No, I'm still deciding on the 20gal. Just can't find the blue leds here. Unless they only come in blue. The package doesn't say. Will go back tonight, maybe they were just out of stock.


----------



## bulldogg7 (Mar 3, 2003)

They didn't carry the Leviton ones. They got some Meridian #PHRB01 in. Googled but couldn't find a link, may be the same company?








Did it a little differently, just put them on the ends of the 18 tube light. Works great. Got them wired to stay on when the fluorescent is turned off. Don't have a timer on this tank. I just drilled 2 holes for each, one for the wires and one for a ziptie.


----------



## myselfdotcom (Sep 19, 2006)

Back a month ago, IKEA has those blue /purple LED light strips for sale for like $0.25 cents each. They runs on double AA batteries.


----------



## bulldogg7 (Mar 3, 2003)

It's dark now, I'm glad I put the led's on the ends of the light. There's some darkness in the middle and the rocks are shaded. I moved the top around to see what it would look like with one led on the tank, it lit the entire tank with one. 
The color is pretty awesome compared to my cold cathodes. I'm thinking about putting a couple on the ends of my 55g now, just as accents. But I may wire a dimmer to them if I do.


----------



## Turtlemaxxx (Jul 13, 2007)

If you cant tell what color they are from reading the box, take it over by the lamps and plug the sucker in. That is, of course, assuming you dont have to destroy the box too much :lol:

-matt


----------



## brycerb (Dec 23, 2007)

This is what you should be looking for. 








I ripped them apart, did some soldering and put two of them in my Walmart shop light. I love Walmart. This is the gutts of the night night.

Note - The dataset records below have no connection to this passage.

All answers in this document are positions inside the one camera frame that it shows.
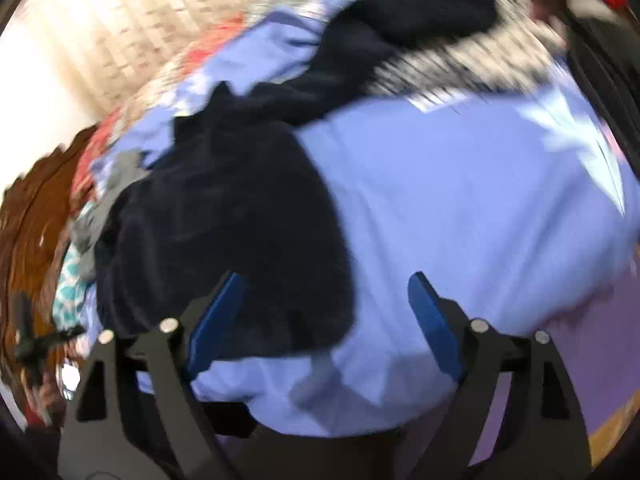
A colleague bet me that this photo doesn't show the red floral cloth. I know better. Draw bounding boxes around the red floral cloth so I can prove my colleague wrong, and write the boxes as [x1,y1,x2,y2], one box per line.
[70,15,248,203]

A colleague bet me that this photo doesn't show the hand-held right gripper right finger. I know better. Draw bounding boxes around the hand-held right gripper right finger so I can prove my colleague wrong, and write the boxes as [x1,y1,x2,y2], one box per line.
[407,271,593,480]

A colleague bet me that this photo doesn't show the dark navy fleece garment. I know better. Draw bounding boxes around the dark navy fleece garment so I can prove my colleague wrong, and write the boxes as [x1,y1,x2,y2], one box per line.
[94,0,501,361]

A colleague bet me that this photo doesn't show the black tripod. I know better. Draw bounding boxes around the black tripod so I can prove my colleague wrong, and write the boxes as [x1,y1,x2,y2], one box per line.
[12,291,87,427]

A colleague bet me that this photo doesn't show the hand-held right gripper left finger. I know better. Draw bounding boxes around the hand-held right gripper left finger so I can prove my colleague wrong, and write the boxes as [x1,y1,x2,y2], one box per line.
[57,271,258,480]

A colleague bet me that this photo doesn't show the blue printed bedsheet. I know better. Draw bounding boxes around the blue printed bedsheet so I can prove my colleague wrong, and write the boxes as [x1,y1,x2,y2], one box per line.
[75,0,640,436]

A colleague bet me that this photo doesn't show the black and white patterned cloth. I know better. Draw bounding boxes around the black and white patterned cloth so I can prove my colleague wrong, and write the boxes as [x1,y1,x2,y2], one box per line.
[350,0,571,108]

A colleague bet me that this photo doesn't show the carved wooden headboard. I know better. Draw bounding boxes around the carved wooden headboard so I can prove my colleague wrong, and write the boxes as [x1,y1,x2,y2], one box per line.
[0,125,101,428]

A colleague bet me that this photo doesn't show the teal patterned cloth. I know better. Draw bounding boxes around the teal patterned cloth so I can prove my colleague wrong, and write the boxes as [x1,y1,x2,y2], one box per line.
[51,245,99,332]

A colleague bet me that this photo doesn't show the grey puffer jacket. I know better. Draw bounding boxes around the grey puffer jacket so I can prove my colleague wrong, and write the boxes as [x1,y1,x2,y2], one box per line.
[70,150,153,283]

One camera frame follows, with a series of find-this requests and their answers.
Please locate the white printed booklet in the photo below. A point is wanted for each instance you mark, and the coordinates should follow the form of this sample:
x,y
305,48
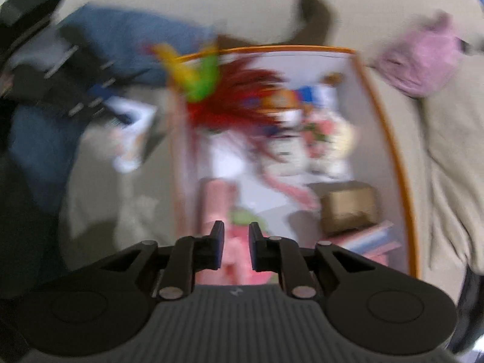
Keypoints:
x,y
134,136

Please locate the pink snap wallet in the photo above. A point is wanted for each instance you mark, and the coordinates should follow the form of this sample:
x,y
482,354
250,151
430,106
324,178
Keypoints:
x,y
363,242

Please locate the brown sock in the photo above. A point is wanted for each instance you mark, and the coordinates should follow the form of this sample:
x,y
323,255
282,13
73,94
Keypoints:
x,y
314,15

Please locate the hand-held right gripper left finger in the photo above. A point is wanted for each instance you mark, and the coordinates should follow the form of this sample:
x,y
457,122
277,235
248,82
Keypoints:
x,y
216,247

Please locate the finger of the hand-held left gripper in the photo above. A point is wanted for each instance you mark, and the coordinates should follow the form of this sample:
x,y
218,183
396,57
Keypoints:
x,y
79,66
98,106

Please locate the red green feather toy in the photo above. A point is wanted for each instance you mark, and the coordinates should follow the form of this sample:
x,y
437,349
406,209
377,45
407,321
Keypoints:
x,y
230,90

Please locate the beige pillow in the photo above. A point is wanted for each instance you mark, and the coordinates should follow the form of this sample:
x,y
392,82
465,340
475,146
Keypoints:
x,y
453,181

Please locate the small brown cardboard box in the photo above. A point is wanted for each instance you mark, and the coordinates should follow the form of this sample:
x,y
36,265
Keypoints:
x,y
349,206

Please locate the pink cloth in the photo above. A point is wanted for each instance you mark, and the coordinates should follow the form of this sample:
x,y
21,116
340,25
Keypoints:
x,y
419,60

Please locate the orange cardboard box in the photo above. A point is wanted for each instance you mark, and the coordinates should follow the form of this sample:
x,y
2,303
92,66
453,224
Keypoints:
x,y
382,132

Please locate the person's left leg in jeans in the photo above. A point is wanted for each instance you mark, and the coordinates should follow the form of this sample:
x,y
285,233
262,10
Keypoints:
x,y
124,41

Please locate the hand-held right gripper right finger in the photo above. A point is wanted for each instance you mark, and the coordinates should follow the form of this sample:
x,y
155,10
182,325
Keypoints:
x,y
256,247

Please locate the blue white packet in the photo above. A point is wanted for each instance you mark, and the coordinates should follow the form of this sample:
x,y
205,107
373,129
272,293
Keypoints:
x,y
302,96

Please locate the pink selfie stick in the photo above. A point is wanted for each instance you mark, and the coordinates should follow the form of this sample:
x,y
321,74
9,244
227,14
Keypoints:
x,y
223,200

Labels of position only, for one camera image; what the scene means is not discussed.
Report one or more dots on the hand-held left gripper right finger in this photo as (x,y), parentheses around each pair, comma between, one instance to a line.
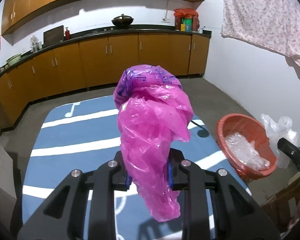
(170,178)

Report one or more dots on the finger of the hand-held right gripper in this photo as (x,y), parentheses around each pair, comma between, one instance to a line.
(290,150)

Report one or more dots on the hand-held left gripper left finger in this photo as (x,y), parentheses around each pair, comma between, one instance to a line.
(116,173)

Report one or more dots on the clear plastic bag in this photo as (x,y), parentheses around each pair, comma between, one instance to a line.
(242,150)
(277,130)

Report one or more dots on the red plastic basin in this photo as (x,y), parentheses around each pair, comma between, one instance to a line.
(240,122)

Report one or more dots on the pink plastic bag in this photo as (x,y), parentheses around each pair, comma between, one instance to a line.
(150,120)

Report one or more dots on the brown cardboard box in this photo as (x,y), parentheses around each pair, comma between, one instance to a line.
(285,200)

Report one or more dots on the blue mat with white stripes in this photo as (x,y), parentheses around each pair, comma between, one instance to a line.
(65,150)

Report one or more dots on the wooden base cabinets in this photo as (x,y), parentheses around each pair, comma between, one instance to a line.
(102,60)

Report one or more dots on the floral pink hanging cloth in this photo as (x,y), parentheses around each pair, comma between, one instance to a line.
(262,17)

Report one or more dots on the red bottle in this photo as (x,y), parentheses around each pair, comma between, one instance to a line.
(67,33)

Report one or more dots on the white cup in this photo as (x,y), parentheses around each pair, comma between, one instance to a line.
(200,30)

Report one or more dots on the black kitchen countertop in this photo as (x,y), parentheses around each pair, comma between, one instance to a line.
(150,27)

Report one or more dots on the dark rectangular board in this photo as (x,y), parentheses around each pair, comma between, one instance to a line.
(53,36)

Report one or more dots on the glass jar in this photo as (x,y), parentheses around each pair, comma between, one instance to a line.
(35,44)

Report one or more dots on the green enamel bowl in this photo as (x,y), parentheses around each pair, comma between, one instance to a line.
(14,60)

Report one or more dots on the black wok with lid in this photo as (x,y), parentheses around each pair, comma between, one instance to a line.
(123,20)

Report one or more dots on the orange bag with boxes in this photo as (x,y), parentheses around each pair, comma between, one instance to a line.
(186,17)

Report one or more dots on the long wooden wall cabinets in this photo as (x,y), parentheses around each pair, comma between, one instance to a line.
(37,0)

This is one of them. Just drilled some holes and taped them too the inside.


----------



## bulldogg7 (Mar 3, 2003)

that's the one I ended up getting, they were just out of stock the other dozen times that I looked.


----------



## demonsoni (Feb 10, 2006)

i had trouble finding it but eventually my wife said "that one says blue" lol what would i do without her. but yeah im very happy with my $2.86 moonlight. It does a grrreat job.


----------



## bibbs68 (Dec 1, 2006)

Just a heads up...my local Home Depot still had a bunch of Christmas indoor extension cords on clearance. They had a pack of three which included a 6, 9, and 15' cord and a 15' cord with 9 inline plugs and a floor foot activated on/off switch. Prices were $1.47 and $.74 respectively.

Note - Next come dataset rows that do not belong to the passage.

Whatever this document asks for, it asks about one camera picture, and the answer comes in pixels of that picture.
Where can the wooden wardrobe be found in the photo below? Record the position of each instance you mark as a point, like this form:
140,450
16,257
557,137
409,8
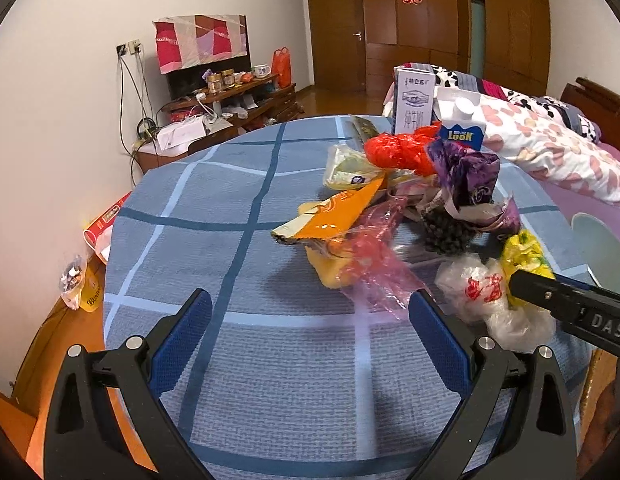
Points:
440,30

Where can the black dotted bag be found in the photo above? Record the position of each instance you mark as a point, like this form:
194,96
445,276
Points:
447,232

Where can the yellow bottle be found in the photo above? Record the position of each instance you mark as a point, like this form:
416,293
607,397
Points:
92,292

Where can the glass jar gold lid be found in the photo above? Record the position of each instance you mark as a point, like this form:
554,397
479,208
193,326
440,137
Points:
215,84
228,79

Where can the orange gift bag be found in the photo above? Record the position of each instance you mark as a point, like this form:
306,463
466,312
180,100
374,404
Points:
282,67

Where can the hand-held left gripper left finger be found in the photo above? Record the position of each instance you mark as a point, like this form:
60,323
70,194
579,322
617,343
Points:
182,340

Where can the red cardboard box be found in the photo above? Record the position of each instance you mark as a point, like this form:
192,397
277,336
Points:
102,225

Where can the flat yellow box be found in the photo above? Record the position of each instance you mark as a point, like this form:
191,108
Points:
325,266

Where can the pink bed sheet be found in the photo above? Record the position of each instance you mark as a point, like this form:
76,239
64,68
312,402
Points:
580,205

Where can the blue white carton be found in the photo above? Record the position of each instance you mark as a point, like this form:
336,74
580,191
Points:
460,135

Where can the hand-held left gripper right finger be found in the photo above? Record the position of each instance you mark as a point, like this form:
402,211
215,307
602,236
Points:
440,340

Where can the black television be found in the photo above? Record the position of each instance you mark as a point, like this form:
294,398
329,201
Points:
187,85

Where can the pale green round disc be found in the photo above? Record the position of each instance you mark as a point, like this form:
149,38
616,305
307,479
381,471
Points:
597,245

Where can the white mug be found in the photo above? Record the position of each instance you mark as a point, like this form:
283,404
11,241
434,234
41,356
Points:
261,71

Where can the purple foil wrapper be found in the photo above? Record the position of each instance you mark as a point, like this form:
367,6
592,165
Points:
470,172

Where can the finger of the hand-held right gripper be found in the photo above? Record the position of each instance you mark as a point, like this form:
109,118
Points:
540,292

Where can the white plastic bag red print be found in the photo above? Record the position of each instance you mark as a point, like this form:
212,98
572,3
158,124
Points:
515,327

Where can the olive foil wrapper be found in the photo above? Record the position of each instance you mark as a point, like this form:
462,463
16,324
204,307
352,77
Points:
362,130

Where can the blue checked tablecloth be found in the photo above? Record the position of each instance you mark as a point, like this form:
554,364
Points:
270,360

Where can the wooden television cabinet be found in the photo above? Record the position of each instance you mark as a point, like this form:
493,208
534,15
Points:
270,97

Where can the pink plastic bag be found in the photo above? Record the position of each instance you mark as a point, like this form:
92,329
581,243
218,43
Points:
375,265

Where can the wooden headboard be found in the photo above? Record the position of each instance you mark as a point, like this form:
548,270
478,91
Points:
597,97

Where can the orange snack wrapper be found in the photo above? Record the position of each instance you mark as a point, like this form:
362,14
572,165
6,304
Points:
330,217

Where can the wooden door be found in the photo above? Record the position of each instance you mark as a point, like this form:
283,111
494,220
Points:
335,35

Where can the clear plastic bag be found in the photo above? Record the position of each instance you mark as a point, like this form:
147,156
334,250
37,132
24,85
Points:
72,280

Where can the pale green packet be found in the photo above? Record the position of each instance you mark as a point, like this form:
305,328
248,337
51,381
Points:
347,170

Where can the floral quilt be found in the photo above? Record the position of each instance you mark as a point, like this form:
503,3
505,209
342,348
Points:
540,135

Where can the wall power outlet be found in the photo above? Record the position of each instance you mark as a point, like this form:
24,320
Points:
129,47

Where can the grey white milk box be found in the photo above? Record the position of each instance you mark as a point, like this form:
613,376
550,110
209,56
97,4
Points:
412,105

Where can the yellow plastic bag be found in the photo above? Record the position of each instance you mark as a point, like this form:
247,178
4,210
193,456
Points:
525,255

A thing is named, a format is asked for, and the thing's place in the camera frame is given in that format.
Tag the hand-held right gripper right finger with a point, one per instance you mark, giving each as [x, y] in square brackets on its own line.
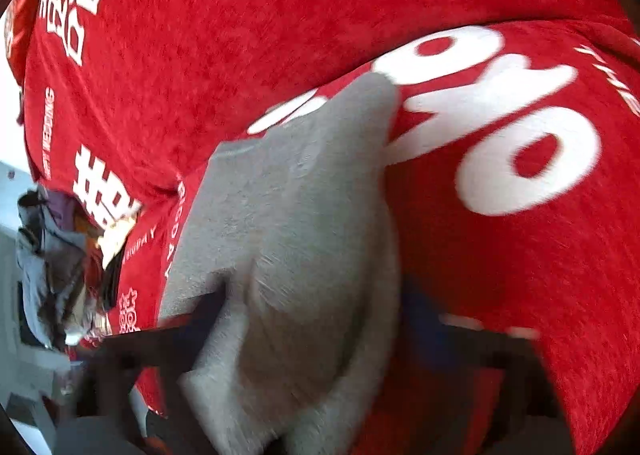
[450, 345]

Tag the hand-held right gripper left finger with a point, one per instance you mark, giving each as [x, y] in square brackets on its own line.
[170, 340]

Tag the grey small garment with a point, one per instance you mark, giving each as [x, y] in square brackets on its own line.
[300, 255]

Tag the pile of mixed clothes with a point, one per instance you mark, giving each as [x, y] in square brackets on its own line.
[55, 260]

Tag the dark cloth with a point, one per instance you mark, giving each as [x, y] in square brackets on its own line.
[112, 282]

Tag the cream cloth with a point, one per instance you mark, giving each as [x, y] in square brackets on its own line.
[117, 237]

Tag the red printed blanket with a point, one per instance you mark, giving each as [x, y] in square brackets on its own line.
[375, 35]

Would be great for this project but also if you are like me you are always in need of an extension cord for something.


----------



## demonsoni (Feb 10, 2006)

dude you could ebay those suckers lol


----------



## MaineGuy (Jan 9, 2008)

gee i guess we should have kept this one a secret every one is buying up the nightlights soon the price will go up.. lol

when i get my new tank setup im thinkin about putting in 3. one every 12 inches.

this time i think i will rip them apart and make it as small as possible


----------



## bibbs68 (Dec 1, 2006)

demonsoni said:


> dude you could ebay those suckers lol


If I only had the time.


----------



## Exodus1500 (Nov 16, 2007)

What spot light effect?

I just made a night light. Took about 10 minutes. I used 6 LED's at lower intensity instead of 1-2 at high intensity. The only reason you see the blue at the top of the tank is because I was taking the picture too low. Completely dimmable via potentiometer.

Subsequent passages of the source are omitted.